## What you will do
Exactly as they appear, reproduce the lines from the one holding "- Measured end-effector" through the last line of the material below.

## Dataset content
▼

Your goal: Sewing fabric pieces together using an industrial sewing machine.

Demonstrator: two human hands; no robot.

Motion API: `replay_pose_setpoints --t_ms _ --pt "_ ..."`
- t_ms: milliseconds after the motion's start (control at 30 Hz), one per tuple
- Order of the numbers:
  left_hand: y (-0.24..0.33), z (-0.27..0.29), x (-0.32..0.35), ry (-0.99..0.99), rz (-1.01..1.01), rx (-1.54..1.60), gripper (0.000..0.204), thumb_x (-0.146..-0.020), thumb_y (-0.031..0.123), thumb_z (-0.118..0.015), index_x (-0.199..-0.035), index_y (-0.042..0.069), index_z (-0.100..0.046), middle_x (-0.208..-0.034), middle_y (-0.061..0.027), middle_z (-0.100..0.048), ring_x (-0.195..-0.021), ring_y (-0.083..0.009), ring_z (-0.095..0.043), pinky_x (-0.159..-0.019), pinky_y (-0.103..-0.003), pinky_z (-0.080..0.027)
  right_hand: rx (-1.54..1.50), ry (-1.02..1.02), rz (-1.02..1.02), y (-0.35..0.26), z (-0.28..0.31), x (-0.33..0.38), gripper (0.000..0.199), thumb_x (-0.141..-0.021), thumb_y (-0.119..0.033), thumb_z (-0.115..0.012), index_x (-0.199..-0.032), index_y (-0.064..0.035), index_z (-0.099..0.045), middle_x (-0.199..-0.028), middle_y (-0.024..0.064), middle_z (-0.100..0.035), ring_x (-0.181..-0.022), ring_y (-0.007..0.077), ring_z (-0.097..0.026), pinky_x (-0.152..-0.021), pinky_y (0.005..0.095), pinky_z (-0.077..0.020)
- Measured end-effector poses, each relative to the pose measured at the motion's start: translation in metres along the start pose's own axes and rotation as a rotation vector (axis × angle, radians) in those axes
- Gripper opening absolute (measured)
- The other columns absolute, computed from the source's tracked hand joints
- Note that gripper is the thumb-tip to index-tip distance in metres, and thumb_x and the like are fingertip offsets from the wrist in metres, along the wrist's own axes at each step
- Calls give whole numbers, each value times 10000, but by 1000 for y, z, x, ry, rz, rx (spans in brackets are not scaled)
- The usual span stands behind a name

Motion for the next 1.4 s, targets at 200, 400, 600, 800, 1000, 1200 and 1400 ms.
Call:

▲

## Expected answer
- Measured end-effector poses, each relative to the pose measured at the motion's start: translation in metres along the start pose's own axes and rotation as a rotation vector (axis × angle, radians) in those axes
- Gripper opening absolute (measured)
- The other columns absolute, computed from the source's tracked hand joints
- Note that gripper is the thumb-tip to index-tip distance in metres, and thumb_x and the like are fingertip offsets from the wrist in metres, along the wrist's own axes at each step
- Calls give whole numbers, each value times 10000, but by 1000 for y, z, x, ry, rz, rx (spans in brackets are not scaled)
- The usual span stands behind a name

Motion for the next 1.4 s, targets at 200, 400, 600, 800, 1000, 1200 and 1400 ms.
Call:

Nothing remains to add to the answer.